I wandered around the top floor for quite a while. Pete and the others were searching in the bottom floor. I couldn't imagine they were finding much more than I was. I found myself in the bathroom. It was plain and simple, and I imagined it was that way before the bombs. There was a stained white bathtub and sink and toilet. I was pleasantly surprised to find a mirror above the sink. It was tilted on its side and had a long crack across the middle, but I could still see a reflection in it.

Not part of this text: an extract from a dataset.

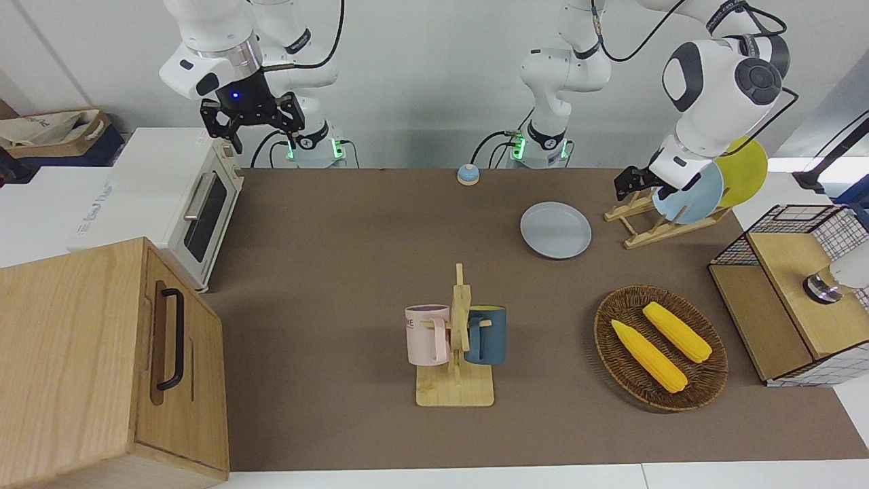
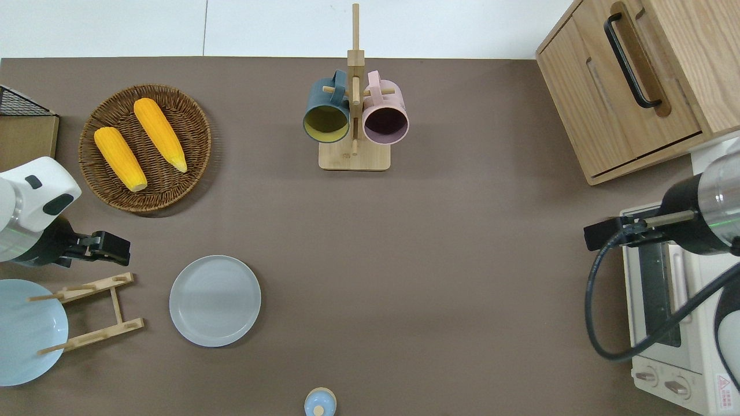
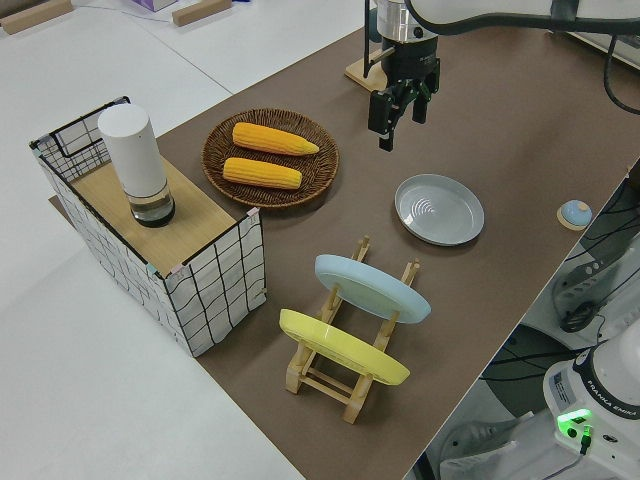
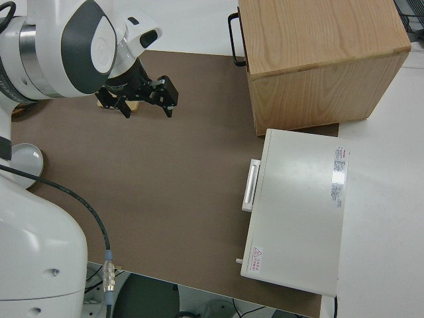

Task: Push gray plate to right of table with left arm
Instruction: 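Move the left gripper down beside the gray plate's edge nearest it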

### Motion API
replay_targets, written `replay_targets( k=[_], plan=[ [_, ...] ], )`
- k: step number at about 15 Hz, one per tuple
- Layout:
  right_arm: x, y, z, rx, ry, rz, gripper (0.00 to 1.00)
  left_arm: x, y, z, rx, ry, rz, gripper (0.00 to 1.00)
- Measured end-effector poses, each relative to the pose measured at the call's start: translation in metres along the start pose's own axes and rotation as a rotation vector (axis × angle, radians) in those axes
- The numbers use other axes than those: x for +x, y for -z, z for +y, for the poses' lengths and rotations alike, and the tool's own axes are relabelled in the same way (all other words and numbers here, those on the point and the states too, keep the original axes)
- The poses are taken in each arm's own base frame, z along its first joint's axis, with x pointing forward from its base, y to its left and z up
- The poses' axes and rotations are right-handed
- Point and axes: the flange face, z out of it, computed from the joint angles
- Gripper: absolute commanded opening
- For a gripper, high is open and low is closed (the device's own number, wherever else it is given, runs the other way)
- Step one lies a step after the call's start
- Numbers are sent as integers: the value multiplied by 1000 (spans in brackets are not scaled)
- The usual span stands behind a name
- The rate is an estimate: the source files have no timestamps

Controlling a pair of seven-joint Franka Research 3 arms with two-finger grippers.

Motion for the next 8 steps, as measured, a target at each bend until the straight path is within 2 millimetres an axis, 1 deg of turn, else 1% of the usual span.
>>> replay_targets(
  k=[2, 5, 8],
  plan=[
    [0, 0, 0, 0, 0, 0, 983, -4, -15, -6, -8, 7, 11, 993],
    [0, 0, 0, 0, 0, 0, 983, -14, -43, -15, -24, 19, 13, 993],
    [0, 0, 0, 0, 0, 0, 983, -21, -65, -15, -32, 19, 22, 991]
  ],
)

It took me a while to recognize my own body. I looked worse than I thought I did. It looked like I had rolled my face in the dirt for too long. There was a cut running down the side of my face. The blood stained a trail down my cheek. I tried to rub it off, but it was stuck on pretty good. On a matter of habit, I put my hand on the sink handle. Naturally, nothing came out of the sink. Yeah that's what happens when humans haven't inhabited the planet in this many years, I thought, the plumbing goes out.

But the sink bowl...

At first it was just plain confusion. I reached down into the bowl and wiped my hand across the bottom. I held my hand in front of me. Maybe I was just imagining it? That had to be it. I was just looking too hard to find some kind of evidence. However, the longer I thought about it the more my anxiety seemed to grow. The water would have dried by now...

My heart started to race and my hands shook. I opened my mouth to speak, but my mouth was so dry. I had completely forgotten how to speak. Someone was here. Someone was here recently

"P-Pete...?" I stuttered, not nearly loud enough for him to hear.

"Pete!" I called louder and backed away from the sink until my back hit the opposite wall. I looked in the mirror. I had never seen such a pale white face before. The room started spinning and I felt extremely nauseous. I shouted his name once more and felt my knees buckle under me.